WHAT THE TASK REQUIRES
Count up the lines below containing the word "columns", and give the result with no other words.

COLLECTED DATA
Segment Open
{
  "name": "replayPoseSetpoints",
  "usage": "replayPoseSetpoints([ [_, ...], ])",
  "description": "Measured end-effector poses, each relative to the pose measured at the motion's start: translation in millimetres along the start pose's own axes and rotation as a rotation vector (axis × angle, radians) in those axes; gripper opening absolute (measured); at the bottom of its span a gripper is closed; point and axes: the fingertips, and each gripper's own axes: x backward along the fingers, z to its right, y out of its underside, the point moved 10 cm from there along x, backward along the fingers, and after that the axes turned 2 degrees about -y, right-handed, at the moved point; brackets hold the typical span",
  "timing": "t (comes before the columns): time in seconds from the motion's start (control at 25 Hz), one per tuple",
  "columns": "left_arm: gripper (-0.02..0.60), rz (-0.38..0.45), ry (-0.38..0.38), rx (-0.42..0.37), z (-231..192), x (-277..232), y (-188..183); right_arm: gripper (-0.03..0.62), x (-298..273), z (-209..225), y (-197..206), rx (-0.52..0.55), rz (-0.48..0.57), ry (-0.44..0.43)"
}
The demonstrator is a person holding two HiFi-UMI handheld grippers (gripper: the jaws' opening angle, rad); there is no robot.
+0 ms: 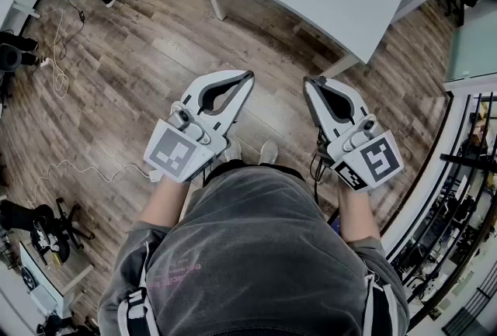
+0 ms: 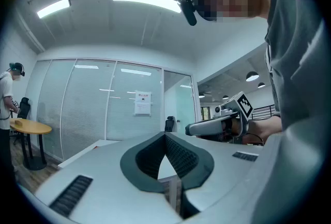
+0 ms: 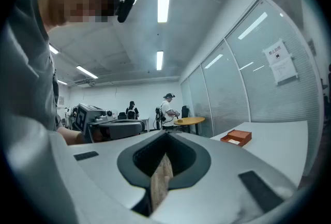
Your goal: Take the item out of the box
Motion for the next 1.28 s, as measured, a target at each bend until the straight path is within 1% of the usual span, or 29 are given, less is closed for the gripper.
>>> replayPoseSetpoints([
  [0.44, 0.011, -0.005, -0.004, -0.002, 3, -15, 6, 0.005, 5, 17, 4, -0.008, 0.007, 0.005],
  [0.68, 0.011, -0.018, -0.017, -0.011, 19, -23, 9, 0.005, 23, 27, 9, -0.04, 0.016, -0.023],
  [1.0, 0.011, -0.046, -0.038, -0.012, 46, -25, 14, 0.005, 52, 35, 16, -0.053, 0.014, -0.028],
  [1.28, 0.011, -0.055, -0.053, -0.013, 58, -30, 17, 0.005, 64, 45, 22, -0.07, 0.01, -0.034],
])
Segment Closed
EXERCISE OUTPUT
2